疾風。ナイトがそれを感じたのは一瞬だ。雫が言霊で巻き起こした槍のような風が、真横から子鬼を直撃して、数メートル先へ吹き飛ばす。さらにそこをいちごが狙撃して追い打ちをかけると、子鬼の体は黒い霧となって浄化された。
「助かったよ、雫ちゃん!」
ナイトは残りの子鬼めがけ、猛進する。
『もっと強くなりたい』。その願いが力に変わる。
ナイトの両目が紫に染まると同時、右手が変化を見せる。
先端部分の爪がより鋭く、より長くなる。

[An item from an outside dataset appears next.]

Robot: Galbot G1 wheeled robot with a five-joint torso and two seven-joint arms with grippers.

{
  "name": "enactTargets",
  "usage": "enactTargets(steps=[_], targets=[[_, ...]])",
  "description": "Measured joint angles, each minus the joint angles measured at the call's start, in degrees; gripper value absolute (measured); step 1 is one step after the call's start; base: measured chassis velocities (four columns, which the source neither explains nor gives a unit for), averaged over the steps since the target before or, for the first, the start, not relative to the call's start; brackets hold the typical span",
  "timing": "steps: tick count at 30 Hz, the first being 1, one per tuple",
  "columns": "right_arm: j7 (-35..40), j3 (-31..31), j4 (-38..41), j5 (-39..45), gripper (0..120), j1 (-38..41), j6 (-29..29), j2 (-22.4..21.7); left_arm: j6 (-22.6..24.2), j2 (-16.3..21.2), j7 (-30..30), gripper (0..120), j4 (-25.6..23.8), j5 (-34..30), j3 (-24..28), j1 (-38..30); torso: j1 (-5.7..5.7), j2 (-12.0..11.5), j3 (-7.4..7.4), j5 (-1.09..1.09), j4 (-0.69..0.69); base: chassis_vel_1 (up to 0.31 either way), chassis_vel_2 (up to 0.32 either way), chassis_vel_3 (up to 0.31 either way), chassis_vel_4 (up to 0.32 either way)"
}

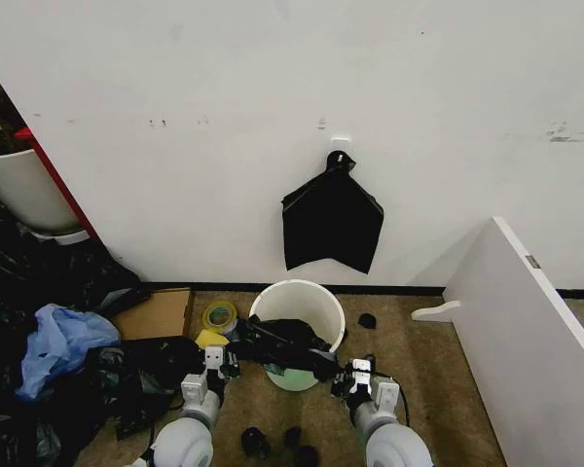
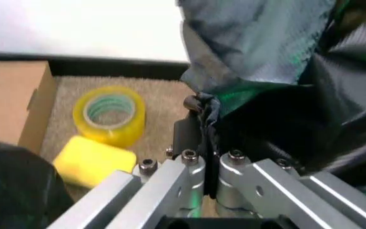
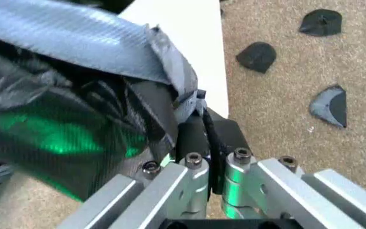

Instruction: Place the garbage bag over the trash bin.

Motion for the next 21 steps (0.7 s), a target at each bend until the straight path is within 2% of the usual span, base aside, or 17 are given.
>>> enactTargets(steps=[3, 5, 9, 11, 16, 17, 21], targets=[[-1.8, 0.2, 1.5, -2.6, 13, -2.0, 1.2, -1.1, 0.6, 2.0, 0.7, 13, -3.2, 0.5, -1.6, 2.1, 0.0, 0.0, 0.0, 0.02, 0.01, 0.0, 0.0, 0.0, 0.0], [-2.4, 0.2, 2.2, -3.3, 16, -2.8, 1.7, -1.6, 0.6, 2.5, 1.0, 16, -4.1, 0.9, -2.2, 2.8, 0.0, 0.0, 0.0, 0.01, 0.0, 0.0, 0.0, 0.0, 0.0], [-6.2, 0.9, 4.6, -8.7, 34, -7.1, 5.3, -3.6, -0.5, 5.2, 2.2, 35, -8.1, 2.8, -4.2, 6.2, 0.0, 0.0, -0.01, 0.02, 0.0, 0.0, 0.0, 0.0, 0.0], [-7.1, 1.0, 5.0, -9.9, 38, -8.0, 6.0, -3.9, -0.8, 5.6, 2.5, 38, -8.7, 3.0, -4.3, 6.9, 0.0, 0.0, -0.01, 0.0, -0.01, 0.0, 0.0, 0.0, 0.0], [-8.7, 2.0, 7.0, -14.9, 61, -11.7, 9.4, -4.6, -2.3, 8.4, 4.4, 61, -12.0, 3.4, -5.4, 14.1, -0.01, 0.0, -0.01, 0.01, 0.0, 0.0, 0.0, 0.0, 0.0], [-8.7, 2.0, 7.0, -14.9, 61, -11.7, 9.4, -4.6, -2.3, 8.4, 4.4, 61, -12.0, 3.4, -5.4, 14.1, -0.01, 0.0, -0.01, 0.01, 0.0, 0.0, 0.0, 0.0, 0.0], [-8.8, 2.5, 8.6, -15.1, 78, -13.4, 9.8, -4.8, -4.7, 10.1, 6.0, 77, -13.1, 2.3, -6.2, 19.1, -0.01, 0.0, -0.01, 0.01, 0.01, 0.0, 0.0, 0.0, 0.0]])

そして、紫色の炎を纏い、周囲を熱風が駆け抜けた。
「輝鈴と同じ……鬼火か?」
雫が呟いた。
まるで空間ごと切り裂くかのような炎の爪による、一撃。
ナイトが右手を前方の子鬼達目掛けて、大きく爪を閃かせたのだ。
絶。その一撃は、その場にいた者をそれぞれ絶した。
真っ二つに絶たれた子鬼。
ナイトの見せた力に想像を絶した雫といちご。
一瞬で子鬼達は黒い霧となる。
「もっと、強くなりたいんだ……オレは……」
「ナイトくん、すごおおい!」
いちごは感激してナイトに抱きついた。柔らかさとぬくもりがナイトを未知の領域に誘うが、それを味わう間もなく急激にめまいが襲う。
「あ……れ?」
「おい、ナイト! しっかりしろ!」
雫がナイトの顔をぺちぺちと叩いたが、ナイトは完全に気を失ってしまったようだった。
雫といちごは、二人でナイトを抱えてユメヒコへと帰還することになった。
*****
雫がナイトの右手をつかみ、いちごがナイトの左手をつかんで、夜の住宅街を引きずりながら歩く。

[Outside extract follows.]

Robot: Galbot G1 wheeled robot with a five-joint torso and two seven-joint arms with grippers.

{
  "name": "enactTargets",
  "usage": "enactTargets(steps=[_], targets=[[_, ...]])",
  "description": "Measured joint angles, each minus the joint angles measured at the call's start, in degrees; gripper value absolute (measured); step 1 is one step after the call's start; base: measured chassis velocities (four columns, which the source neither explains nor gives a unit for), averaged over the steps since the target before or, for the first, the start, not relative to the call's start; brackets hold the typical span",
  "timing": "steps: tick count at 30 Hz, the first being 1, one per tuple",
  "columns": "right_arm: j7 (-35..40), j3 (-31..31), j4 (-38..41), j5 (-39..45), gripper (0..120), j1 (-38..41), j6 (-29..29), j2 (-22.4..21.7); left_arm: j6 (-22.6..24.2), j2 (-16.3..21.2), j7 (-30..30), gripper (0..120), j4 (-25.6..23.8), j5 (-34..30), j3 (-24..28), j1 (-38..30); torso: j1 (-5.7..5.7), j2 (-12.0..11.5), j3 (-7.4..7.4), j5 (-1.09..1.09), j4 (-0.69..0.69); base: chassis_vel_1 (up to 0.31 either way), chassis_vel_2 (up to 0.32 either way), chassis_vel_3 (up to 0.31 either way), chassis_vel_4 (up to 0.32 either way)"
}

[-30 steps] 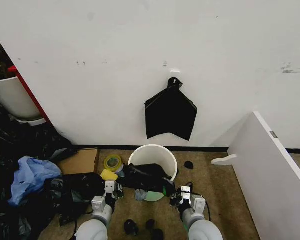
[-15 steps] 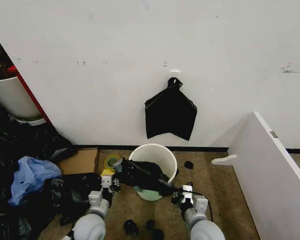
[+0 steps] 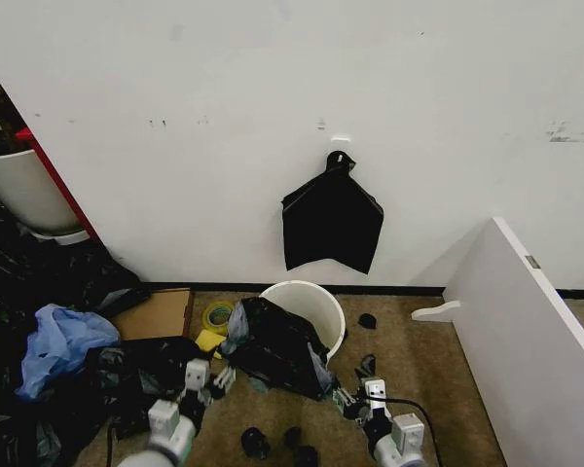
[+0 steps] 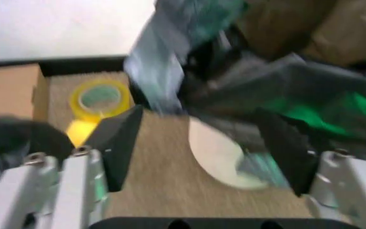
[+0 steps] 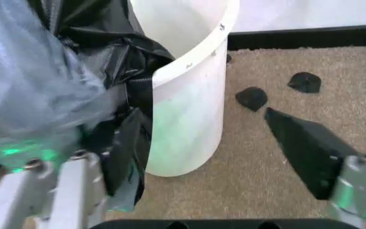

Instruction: Place the garbage bag over the trash bin.

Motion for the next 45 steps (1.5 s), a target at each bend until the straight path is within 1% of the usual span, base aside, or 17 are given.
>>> enactTargets(steps=[2, 3, 7, 12, 15, 19, 20, 23, 27, 28, 30, 32, 35, 36, 40, 43, 45], targets=[[-0.7, 0.4, 0.9, 0.0, 85, -0.8, 0.7, -0.3, -1.9, 0.3, 0.6, 86, -0.5, -0.7, -1.4, 2.0, 0.0, 0.0, 0.0, -0.01, 0.0, 0.0, 0.0, 0.0, 0.0], [-0.7, 0.4, 0.9, 0.0, 85, -0.8, 0.7, -0.3, -1.9, 0.3, 0.6, 86, -0.5, -0.7, -1.4, 2.0, 0.0, 0.0, 0.0, -0.01, 0.0, 0.0, 0.0, 0.0, 0.0], [-2.0, 1.3, 3.2, 0.5, 97, -1.6, 1.6, -0.9, -4.4, -0.8, 0.9, 98, -1.6, -0.5, -3.5, 4.1, 0.0, 0.0, 0.0, 0.0, -0.01, 0.0, 0.0, 0.0, 0.0], [-3.2, 2.8, 6.9, 4.4, 100, -1.0, 1.3, -2.7, -5.0, -3.4, 0.4, 100, -2.9, 0.8, -3.6, 5.2, 0.0, 0.0, 0.0, 0.0, 0.0, 0.0, 0.0, 0.0, 0.0], [-3.8, 5.4, 9.5, 10.3, 100, 0.0, -1.4, -5.7, -5.0, -5.1, 0.1, 100, -3.9, 2.6, -3.2, 6.0, 0.0, 0.0, 0.0, -0.01, -0.01, 0.0, 0.0, 0.0, 0.0], [-8.0, 10.5, 7.1, 18.1, 100, 5.8, -5.0, -10.7, -4.4, -5.9, -0.8, 100, -4.7, 5.2, -2.3, 6.2, 0.0, 0.0, 0.01, 0.02, 0.0, 0.0, 0.0, 0.0, 0.0], [-8.0, 10.5, 7.1, 18.1, 100, 5.8, -5.0, -10.7, -4.4, -5.9, -0.8, 100, -4.7, 5.2, -2.3, 6.2, 0.0, 0.0, 0.01, 0.02, 0.0, 0.0, 0.0, 0.0, 0.0], [-15.5, 12.9, 2.7, 24.3, 100, 12.4, -10.0, -15.1, -3.8, -6.7, -1.3, 100, -5.2, 7.1, -2.0, 6.0, 0.0, 0.0, 0.01, 0.0, -0.03, 0.0, 0.0, 0.0, 0.0], [-25.2, 7.5, -5.9, 27.1, 100, 26.5, -15.1, -20.0, -3.3, -9.4, -2.0, 100, -5.6, 9.2, -2.5, 7.2, 0.01, 0.0, 0.02, 0.01, 0.0, 0.0, 0.0, 0.0, 0.0], [-25.2, 7.5, -5.9, 27.1, 100, 26.5, -15.1, -20.0, -3.3, -9.4, -2.0, 100, -5.6, 9.2, -2.5, 7.2, 0.01, 0.0, 0.02, 0.01, 0.0, 0.0, 0.0, 0.0, 0.0], [-27.0, 4.5, -9.0, 27.1, 100, 31.6, -16.3, -20.6, -3.3, -10.4, -2.2, 100, -5.7, 9.8, -2.8, 7.6, 0.01, 0.0, 0.01, 0.0, 0.01, 0.0, 0.0, 0.0, 0.0], [-29.1, -1.5, -15.1, 26.8, 100, 39.6, -17.3, -20.6, -3.3, -11.7, -2.5, 100, -6.2, 10.5, -3.1, 8.6, 0.01, 0.0, 0.02, 0.0, 0.02, 0.0, 0.0, 0.0, 0.0], [-31.2, -8.5, -22.0, 25.4, 100, 47.7, -17.8, -19.6, -3.2, -12.6, -2.5, 100, -6.8, 10.8, -3.4, 9.5, 0.01, 0.0, 0.02, -0.01, -0.01, 0.0, 0.0, 0.0, 0.0], [-31.2, -8.5, -22.0, 25.4, 100, 47.7, -17.8, -19.6, -3.2, -12.6, -2.5, 100, -6.8, 10.8, -3.4, 9.5, 0.01, 0.0, 0.02, -0.01, -0.01, 0.0, 0.0, 0.0, 0.0], [-35.0, -15.4, -30.3, 21.0, 100, 55.2, -17.6, -16.5, -3.3, -13.3, -2.3, 100, -7.2, 11.2, -3.9, 10.1, 0.01, 0.0, 0.02, -0.01, 0.01, 0.0, 0.0, 0.0, 0.0], [-36.1, -17.4, -34.6, 18.8, 100, 57.7, -16.9, -14.1, -3.4, -13.6, -2.2, 100, -7.4, 11.4, -4.0, 10.5, 0.01, 0.0, 0.02, -0.01, 0.0, 0.0, 0.0, 0.0, 0.0], [-36.8, -18.4, -38.2, 17.2, 96, 59.4, -15.9, -12.4, -3.5, -13.6, -2.1, 100, -7.6, 11.6, -4.0, 11.0, 0.01, 0.0, 0.02, 0.0, 0.0, 0.0, 0.0, 0.0, 0.0]])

外灯の光とは別に、空には上弦の月が輝いていて、三人を優しく照らしていた。
「ナイトのヤツ、俺の言った通りうまく育ってるだろ? ていうか、想像以上にこいつの力は未知数だな」
雫はちらりといちごを見て、笑った。そしていちごも雫に笑みを返す。
「うん。ナイトくんすごいね~。クリンネスタイムだけじゃなくて、レジもしーちゃんの教え方がいいのか、もうほとんど一人で任せても大丈夫そうだよお。きりりんも、影で褒めてたしね。きりりんはほんと素直じゃないなー。それにしても、さっすがしーちゃん。おーよしよし」
いちごはナイトの左手を離すと、雫に抱きついて頭を撫で回した。
雫は一瞬それにうっとりしたが、すぐにいちごの包囲から抜け出し、距離を取って顔を真っ赤にして喚き散らす。

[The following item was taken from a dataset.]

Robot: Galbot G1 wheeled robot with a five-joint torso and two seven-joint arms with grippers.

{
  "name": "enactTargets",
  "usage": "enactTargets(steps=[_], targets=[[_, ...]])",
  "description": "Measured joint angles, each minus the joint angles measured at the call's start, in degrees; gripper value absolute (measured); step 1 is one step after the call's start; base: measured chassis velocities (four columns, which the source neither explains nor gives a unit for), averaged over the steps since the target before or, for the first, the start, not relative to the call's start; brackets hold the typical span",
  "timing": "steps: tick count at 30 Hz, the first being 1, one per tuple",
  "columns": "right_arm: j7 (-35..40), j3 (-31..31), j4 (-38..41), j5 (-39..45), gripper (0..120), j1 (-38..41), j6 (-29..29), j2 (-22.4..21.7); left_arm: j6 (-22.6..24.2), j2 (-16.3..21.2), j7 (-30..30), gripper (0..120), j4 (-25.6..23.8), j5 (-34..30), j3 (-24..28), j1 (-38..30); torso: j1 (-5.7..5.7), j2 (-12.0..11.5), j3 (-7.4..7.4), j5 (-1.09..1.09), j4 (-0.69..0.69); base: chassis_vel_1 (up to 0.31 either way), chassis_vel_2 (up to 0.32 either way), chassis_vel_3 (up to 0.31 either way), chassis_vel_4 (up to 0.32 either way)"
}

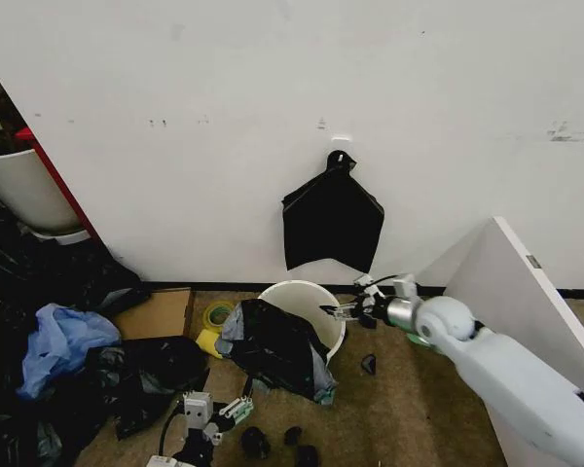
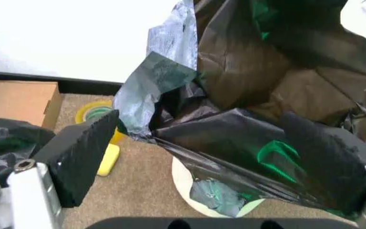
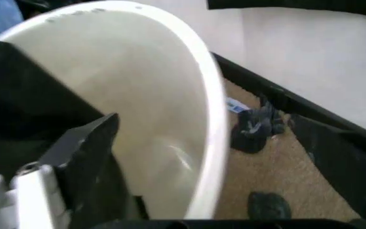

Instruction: Place the garbage bag over the trash bin.

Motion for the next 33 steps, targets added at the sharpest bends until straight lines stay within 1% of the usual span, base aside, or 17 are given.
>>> enactTargets(steps=[3, 4, 5, 7, 11, 12, 13, 16, 17, 20, 21, 22, 25, 26, 28, 29, 33], targets=[[-1.3, -0.5, -4.1, -0.9, 84, 1.4, 1.1, 1.6, 0.0, -0.3, 0.1, 100, 0.0, 0.2, 0.3, 0.3, 0.0, 0.0, 0.0, -0.01, -0.01, 0.0, 0.0, 0.0, 0.0], [-1.5, -0.6, -4.8, -0.9, 79, 1.6, 1.3, 1.9, 0.0, -0.4, 0.1, 100, 0.0, -0.1, 0.4, 0.3, 0.0, 0.0, -0.01, -0.01, -0.01, 0.0, 0.0, 0.0, 0.0], [-1.5, -0.6, -4.8, -0.9, 79, 1.6, 1.3, 1.9, 0.0, -0.4, 0.1, 100, 0.0, -0.1, 0.4, 0.3, 0.0, 0.0, -0.01, -0.01, -0.01, 0.0, 0.0, 0.0, 0.0], [-1.9, -0.9, -5.5, -0.9, 72, 1.8, 1.6, 2.2, 0.0, -0.6, 0.1, 100, 0.1, -0.3, 0.6, 0.1, 0.0, 0.0, -0.01, -0.01, -0.01, 0.0, 0.0, 0.0, 0.0], [-2.4, -0.3, -6.8, -1.0, 54, 1.4, 2.3, 4.0, 0.1, 0.1, 0.1, 100, 0.7, -0.5, 1.0, -1.1, 0.0, 0.0, -0.01, -0.01, -0.01, 0.0, 0.0, 0.0, 0.0], [-2.4, -0.1, -6.9, -0.8, 49, 1.4, 2.4, 4.3, 0.2, 0.4, 0.1, 100, 0.6, -0.6, 1.1, -1.3, 0.0, 0.0, -0.01, -0.01, -0.01, 0.0, 0.0, 0.0, 0.0], [-2.4, -0.1, -6.9, -0.8, 49, 1.4, 2.4, 4.3, 0.2, 0.4, 0.1, 100, 0.6, -0.6, 1.1, -1.3, 0.0, 0.0, -0.01, -0.01, -0.01, 0.0, 0.0, 0.0, 0.0], [-2.4, -0.1, -6.9, -0.5, 37, 1.3, 2.4, 4.5, 0.4, 0.7, 0.0, 100, 0.3, -0.7, 1.3, -1.5, 0.0, 0.0, -0.01, -0.01, -0.01, 0.0, 0.0, 0.0, 0.0], [-2.5, -0.1, -7.0, -0.5, 35, 1.3, 2.4, 4.5, 0.4, 0.7, 0.0, 100, 0.3, -0.7, 1.3, -1.5, 0.0, 0.0, -0.01, -0.01, -0.01, 0.0, 0.0, 0.0, 0.0], [-2.3, -0.2, -6.9, -0.3, 20, 1.1, 2.4, 4.6, 0.5, 0.3, 0.0, 100, 0.2, -0.7, 1.5, -1.0, 0.0, 0.0, -0.01, -0.01, -0.01, 0.0, 0.0, 0.0, 0.0], [-2.3, -0.2, -6.9, -0.3, 20, 1.1, 2.4, 4.6, 0.5, 0.3, 0.0, 100, 0.2, -0.7, 1.5, -1.0, 0.0, 0.0, -0.01, -0.01, -0.01, 0.0, 0.0, 0.0, 0.0], [-2.2, -0.2, -6.8, -0.1, 17, 1.0, 2.3, 4.6, 0.5, 0.2, 0.0, 100, 0.3, -0.7, 1.5, -1.0, 0.0, 0.0, -0.01, -0.01, -0.01, 0.0, 0.0, 0.0, 0.0], [-0.8, 0.1, -6.0, 1.4, 6, 0.5, 2.1, 4.3, 0.5, 0.1, 0.1, 100, 0.4, -0.7, 1.5, -0.6, -0.01, 0.0, -0.01, -0.01, 0.0, 0.0, 0.0, 0.0, 0.0], [0.5, 0.4, -5.6, 2.3, 3, 0.0, 3.0, 4.2, 0.5, 0.1, 0.0, 100, 0.4, -0.8, 1.5, -0.6, -0.01, 0.0, -0.01, -0.01, -0.01, 0.0, 0.0, 0.0, 0.0], [3.7, 1.5, -4.4, 5.0, 2, -1.0, 4.6, 4.0, 0.5, 0.1, 0.0, 100, 0.4, -0.9, 1.5, -0.6, -0.01, 0.0, -0.01, 0.0, -0.01, 0.0, 0.0, 0.0, 0.0], [3.7, 1.5, -4.4, 5.0, 2, -1.0, 4.6, 4.0, 0.5, 0.1, 0.0, 100, 0.4, -0.9, 1.5, -0.6, -0.01, 0.0, -0.01, 0.0, -0.01, 0.0, 0.0, 0.0, 0.0], [11.0, 3.9, -0.1, 10.7, 2, -3.7, 4.9, 3.2, 0.8, -0.1, 0.0, 100, 0.3, -1.7, 1.6, -1.0, -0.01, 0.0, -0.01, -0.01, 0.0, 0.0, 0.0, 0.0, 0.0]])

「アホ! やめろ! 抱きつくな、離れろ! 恥ずかしいだろが」
「しーちゃん照れてる照れてる~。あはは。かわい~」
雫がいちごに背を向けると、思い出したように呟いた。
「しっかし……おかしいな。確かに店で確認した時、このあたりの反応は、二つだけだったはずなンだが……」
「きっとアプリの故障だよー。気にしない気にしない。ね!」
「ま、たまにはそういうこともあるか……四月は何かと慌しい月だからな。負の感情がわきやすいっちゃわきやすいが……しかし……これは……最近、鬼の発生件数が多すぎやしないか?」
「う~ん。言われて見ればそうかもぉ」
「もしかしたら、『外道』の仕業かもしれねー……。一度、店長のアホに相談しとくか。おら、行くぞ。ナイトをこのまま野ざらしにしとくのも、かわいそうだろが」
「おっす! ユメヒコに帰るまでがクリンネスタイムだもんね!」
雫といちごは再びナイトの腕をつかみ、夜道を歩き出した。そして、その日のクリンネスタイムは無事終わったが、ナイトは目を覚まさず、ぐうぐう眠りこけ、結局そのまま二人はナイトを引きずって、吉備田荘の部屋に連れて帰ったのだった。